● GOAL OF THE EXERCISE:
The full listing, minus its pictures, should be printed again exactly as it stands.

● GIVEN DATA:
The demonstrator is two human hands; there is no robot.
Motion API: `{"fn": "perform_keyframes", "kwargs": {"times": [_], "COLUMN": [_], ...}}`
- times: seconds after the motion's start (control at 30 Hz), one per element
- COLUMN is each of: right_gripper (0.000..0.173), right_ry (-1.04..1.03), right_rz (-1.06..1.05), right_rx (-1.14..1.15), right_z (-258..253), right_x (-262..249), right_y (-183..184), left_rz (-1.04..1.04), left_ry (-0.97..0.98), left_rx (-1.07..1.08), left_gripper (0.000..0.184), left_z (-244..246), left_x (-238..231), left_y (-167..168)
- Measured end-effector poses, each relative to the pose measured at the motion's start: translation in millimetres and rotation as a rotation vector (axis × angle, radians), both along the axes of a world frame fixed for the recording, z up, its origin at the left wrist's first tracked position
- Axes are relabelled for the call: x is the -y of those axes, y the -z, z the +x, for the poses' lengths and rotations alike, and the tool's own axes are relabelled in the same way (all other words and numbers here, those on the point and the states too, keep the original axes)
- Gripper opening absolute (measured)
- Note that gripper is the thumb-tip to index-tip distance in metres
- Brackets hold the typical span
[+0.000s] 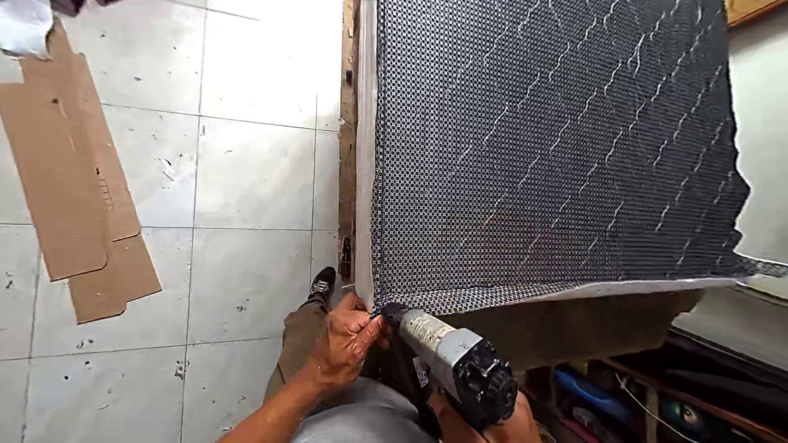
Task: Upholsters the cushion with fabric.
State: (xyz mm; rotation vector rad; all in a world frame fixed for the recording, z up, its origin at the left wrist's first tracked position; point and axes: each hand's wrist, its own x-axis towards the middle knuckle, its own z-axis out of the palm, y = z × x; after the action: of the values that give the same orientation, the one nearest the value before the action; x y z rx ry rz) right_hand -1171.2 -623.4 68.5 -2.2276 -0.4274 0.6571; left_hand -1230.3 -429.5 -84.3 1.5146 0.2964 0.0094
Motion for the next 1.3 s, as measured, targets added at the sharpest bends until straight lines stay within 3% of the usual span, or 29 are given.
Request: {"fn": "perform_keyframes", "kwargs": {"times": [0.17, 0.23, 0.3, 0.4, 0.5, 0.57, 0.67, 0.9, 1.03, 1.17, 1.3], "right_gripper": [0.019, 0.02, 0.022, 0.025, 0.019, 0.017, 0.017, 0.019, 0.018, 0.02, 0.023], "right_ry": [0.015, 0.019, 0.1, 0.305, 0.428, 0.485, 0.552, 0.54, 0.444, 0.324, 0.396], "right_rz": [-0.144, -0.182, -0.175, -0.102, -0.054, 0.007, 0.078, 0.057, -0.051, -0.192, -0.162], "right_rx": [0.108, 0.117, 0.056, -0.042, 0.031, 0.102, 0.164, 0.092, 0.109, 0.199, 0.064], "right_z": [-17, -21, -26, -29, -22, -17, -7, 4, 3, 6, 11], "right_x": [-23, -19, -1, 36, 52, 54, 57, 65, 62, 64, 112], "right_y": [-12, -18, -26, -35, -39, -37, -32, 4, 12, 1, -28], "left_rz": [-0.04, 0.017, 0.212, 0.561, 0.983, 1.16, 1.111, 1.108, 1.155, 1.147, 1.069], "left_ry": [0.027, 0.186, 0.432, 0.358, 0.41, 0.609, 0.765, 0.921, 0.89, 0.93, 0.886], "left_rx": [-0.065, -0.106, -0.02, 0.347, 0.572, 0.557, 0.569, 0.494, 0.478, 0.499, 0.596], "left_gripper": [0.038, 0.04, 0.046, 0.042, 0.036, 0.053, 0.06, 0.064, 0.063, 0.069, 0.065], "left_z": [3, 2, 10, 59, 153, 198, 195, 164, 145, 149, 201], "left_x": [-4, -17, -51, -91, -67, -23, 28, 13, 12, 13, 40], "left_y": [-1, -4, -14, -44, -53, -34, -3, -17, -18, -18, -7]}}
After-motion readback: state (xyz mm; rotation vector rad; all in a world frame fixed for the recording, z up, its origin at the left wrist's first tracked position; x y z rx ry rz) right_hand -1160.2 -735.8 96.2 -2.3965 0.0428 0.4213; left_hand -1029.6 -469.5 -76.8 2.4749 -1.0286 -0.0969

● ANSWER TO THIS EXERCISE:
The demonstrator is two human hands; there is no robot.
Motion API: `{"fn": "perform_keyframes", "kwargs": {"times": [_], "COLUMN": [_], ...}}`
- times: seconds after the motion's start (control at 30 Hz), one per element
- COLUMN is each of: right_gripper (0.000..0.173), right_ry (-1.04..1.03), right_rz (-1.06..1.05), right_rx (-1.14..1.15), right_z (-258..253), right_x (-262..249), right_y (-183..184), left_rz (-1.04..1.04), left_ry (-0.97..0.98), left_rx (-1.07..1.08), left_gripper (0.000..0.184), left_z (-244..246), left_x (-238..231), left_y (-167..168)
- Measured end-effector poses, each relative to the pose measured at the motion's start: translation in millimetres and rotation as a rotation vector (axis × angle, radians), both along the axes of a world frame fixed for the recording, z up, its origin at the left wrist's first tracked position
- Axes are relabelled for the call: x is the -y of those axes, y the -z, z the +x, for the poses' lengths and rotations alike, and the tool's own axes are relabelled in the same way (all other words and numbers here, those on the point and the states too, keep the original axes)
- Gripper opening absolute (measured)
- Note that gripper is the thumb-tip to index-tip distance in metres
- Brackets hold the typical span
[+0.000s] 
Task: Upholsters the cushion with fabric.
State: (xyz mm; rotation vector rad; all in a world frame fixed for the recording, z up, its origin at the left wrist's first tracked position; point and axes: each hand's wrist, its own x-axis towards the middle knuckle, its own z-axis out of the palm, y = z × x; after the action: of the values that give the same orientation, the one nearest the value before the action; x y z rx ry rz) right_hand -1171.2 -623.4 68.5 -2.2276 -0.4274 0.6571; left_hand -1230.3 -429.5 -84.3 1.5146 0.2964 0.0094
Motion for the next 1.3 s, as measured, targets added at the sharpest bends until straight lines stay within 3% of the usual span, or 29 are given.
Request: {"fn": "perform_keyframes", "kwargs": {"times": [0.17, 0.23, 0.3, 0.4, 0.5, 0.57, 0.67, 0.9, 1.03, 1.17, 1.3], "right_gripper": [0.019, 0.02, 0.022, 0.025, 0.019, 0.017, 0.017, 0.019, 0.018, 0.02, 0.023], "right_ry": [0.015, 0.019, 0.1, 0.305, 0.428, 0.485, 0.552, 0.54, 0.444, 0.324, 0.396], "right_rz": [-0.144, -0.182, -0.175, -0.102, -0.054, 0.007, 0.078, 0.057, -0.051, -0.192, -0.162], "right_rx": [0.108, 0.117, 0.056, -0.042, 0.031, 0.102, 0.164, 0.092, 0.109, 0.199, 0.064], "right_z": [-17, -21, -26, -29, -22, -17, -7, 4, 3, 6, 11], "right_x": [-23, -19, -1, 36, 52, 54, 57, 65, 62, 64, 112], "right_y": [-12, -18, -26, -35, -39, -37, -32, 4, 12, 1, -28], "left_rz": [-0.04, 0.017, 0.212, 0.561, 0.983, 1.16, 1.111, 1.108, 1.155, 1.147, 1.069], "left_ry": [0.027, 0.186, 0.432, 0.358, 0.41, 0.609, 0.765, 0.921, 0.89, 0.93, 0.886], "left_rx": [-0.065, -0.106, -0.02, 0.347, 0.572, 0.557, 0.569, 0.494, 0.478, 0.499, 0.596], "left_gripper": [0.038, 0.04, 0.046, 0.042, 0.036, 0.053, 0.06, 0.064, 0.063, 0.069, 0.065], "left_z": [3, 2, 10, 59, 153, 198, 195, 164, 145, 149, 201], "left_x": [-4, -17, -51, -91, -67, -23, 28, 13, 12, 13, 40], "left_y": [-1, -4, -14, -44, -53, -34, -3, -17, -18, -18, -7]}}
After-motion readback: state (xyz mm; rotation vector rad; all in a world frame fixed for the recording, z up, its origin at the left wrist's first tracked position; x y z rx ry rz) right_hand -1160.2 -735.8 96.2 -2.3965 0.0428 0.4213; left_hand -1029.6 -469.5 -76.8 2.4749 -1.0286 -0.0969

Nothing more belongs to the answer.